Data extracts:
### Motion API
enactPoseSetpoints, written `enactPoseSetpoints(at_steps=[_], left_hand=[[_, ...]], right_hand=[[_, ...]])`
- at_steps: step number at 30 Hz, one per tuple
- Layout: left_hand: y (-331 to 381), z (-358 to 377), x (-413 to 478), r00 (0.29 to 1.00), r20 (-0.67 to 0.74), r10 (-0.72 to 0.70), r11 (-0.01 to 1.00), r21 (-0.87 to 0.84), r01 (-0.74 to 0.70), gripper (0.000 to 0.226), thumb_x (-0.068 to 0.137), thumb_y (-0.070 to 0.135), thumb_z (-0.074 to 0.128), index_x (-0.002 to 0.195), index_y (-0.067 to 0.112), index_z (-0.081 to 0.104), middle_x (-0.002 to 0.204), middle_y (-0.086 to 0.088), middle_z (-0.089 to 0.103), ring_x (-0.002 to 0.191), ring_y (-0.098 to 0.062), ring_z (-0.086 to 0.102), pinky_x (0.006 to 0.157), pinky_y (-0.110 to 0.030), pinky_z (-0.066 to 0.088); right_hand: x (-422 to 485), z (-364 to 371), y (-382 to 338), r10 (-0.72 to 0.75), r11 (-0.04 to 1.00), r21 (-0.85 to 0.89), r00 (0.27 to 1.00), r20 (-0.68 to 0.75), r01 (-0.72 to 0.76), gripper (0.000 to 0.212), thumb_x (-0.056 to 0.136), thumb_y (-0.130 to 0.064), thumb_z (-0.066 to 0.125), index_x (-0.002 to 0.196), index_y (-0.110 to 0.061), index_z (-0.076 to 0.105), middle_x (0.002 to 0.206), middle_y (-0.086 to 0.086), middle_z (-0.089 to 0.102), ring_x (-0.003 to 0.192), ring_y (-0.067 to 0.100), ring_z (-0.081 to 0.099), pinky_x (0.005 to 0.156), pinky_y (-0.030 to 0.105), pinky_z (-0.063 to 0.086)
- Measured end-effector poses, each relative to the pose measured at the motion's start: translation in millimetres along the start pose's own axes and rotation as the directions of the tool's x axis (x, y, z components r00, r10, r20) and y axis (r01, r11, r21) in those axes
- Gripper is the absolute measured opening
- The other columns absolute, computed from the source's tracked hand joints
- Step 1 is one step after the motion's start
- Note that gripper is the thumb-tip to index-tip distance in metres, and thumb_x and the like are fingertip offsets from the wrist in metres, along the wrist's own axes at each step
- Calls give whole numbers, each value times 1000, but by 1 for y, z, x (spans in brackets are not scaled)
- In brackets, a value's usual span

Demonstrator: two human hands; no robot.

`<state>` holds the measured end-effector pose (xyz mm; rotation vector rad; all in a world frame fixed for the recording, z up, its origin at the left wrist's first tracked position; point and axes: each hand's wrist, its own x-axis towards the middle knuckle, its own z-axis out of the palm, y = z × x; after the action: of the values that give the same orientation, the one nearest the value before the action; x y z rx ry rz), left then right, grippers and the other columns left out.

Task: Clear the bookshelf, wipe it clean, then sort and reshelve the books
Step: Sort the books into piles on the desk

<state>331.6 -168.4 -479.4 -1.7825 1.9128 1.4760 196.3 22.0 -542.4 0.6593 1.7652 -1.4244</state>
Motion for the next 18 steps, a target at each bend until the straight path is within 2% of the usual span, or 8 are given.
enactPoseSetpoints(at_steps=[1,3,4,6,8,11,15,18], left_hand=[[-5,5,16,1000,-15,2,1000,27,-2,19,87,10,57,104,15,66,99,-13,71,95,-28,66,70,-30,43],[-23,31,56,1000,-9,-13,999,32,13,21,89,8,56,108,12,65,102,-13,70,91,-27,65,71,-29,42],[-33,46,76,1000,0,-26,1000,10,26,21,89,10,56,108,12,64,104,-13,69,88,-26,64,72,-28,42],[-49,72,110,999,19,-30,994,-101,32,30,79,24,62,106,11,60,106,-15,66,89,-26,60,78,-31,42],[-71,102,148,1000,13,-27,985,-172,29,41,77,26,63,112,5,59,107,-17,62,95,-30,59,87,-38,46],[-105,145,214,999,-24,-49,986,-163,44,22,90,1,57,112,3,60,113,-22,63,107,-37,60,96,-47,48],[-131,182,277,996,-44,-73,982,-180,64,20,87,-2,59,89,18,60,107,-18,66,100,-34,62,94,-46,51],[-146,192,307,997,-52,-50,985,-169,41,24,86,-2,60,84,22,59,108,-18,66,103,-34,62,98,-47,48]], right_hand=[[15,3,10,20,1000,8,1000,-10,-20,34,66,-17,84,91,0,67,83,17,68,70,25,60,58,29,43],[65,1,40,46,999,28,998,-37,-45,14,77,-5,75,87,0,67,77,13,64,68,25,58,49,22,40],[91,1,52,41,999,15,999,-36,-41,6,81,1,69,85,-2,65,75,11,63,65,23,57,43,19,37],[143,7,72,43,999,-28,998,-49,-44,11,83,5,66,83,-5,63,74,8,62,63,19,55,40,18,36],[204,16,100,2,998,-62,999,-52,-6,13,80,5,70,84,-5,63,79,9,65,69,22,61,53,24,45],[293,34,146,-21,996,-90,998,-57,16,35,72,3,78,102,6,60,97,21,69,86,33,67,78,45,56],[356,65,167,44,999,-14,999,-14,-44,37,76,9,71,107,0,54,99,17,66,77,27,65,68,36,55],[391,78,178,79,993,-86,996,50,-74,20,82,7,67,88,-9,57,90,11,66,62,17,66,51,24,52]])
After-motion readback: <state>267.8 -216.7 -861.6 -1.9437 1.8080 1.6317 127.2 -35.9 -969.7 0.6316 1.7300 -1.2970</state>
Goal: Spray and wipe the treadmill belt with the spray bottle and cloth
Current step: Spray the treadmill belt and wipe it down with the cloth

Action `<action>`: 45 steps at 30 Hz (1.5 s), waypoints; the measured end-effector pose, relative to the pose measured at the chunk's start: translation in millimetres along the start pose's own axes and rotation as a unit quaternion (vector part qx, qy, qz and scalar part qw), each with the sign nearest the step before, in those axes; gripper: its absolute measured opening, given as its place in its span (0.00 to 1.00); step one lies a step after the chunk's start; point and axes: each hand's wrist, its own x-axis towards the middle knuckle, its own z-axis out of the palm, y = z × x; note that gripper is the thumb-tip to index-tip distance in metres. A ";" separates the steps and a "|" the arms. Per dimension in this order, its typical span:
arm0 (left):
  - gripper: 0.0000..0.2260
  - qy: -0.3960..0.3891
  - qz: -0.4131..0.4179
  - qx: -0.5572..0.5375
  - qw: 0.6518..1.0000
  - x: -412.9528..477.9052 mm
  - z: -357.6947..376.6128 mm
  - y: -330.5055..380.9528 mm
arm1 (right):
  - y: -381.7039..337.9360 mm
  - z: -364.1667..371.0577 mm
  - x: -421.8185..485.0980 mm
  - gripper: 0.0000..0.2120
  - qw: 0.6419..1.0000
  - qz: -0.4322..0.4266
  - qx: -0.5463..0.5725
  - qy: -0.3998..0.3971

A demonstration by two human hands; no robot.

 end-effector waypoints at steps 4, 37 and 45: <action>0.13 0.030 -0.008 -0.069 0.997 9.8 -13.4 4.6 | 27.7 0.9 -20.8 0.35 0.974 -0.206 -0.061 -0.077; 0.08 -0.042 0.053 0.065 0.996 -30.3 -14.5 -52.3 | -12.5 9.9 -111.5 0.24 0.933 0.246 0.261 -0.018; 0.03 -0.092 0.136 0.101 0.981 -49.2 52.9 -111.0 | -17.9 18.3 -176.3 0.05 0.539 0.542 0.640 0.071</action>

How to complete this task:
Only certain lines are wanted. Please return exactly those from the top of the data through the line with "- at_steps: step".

Result:
### Motion API
enactPoseSetpoints, written `enactPoseSetpoints(at_steps=[_], left_hand=[[_, ...]], right_hand=[[_, ...]])`
- at_steps: step number at 30 Hz, one per tuple

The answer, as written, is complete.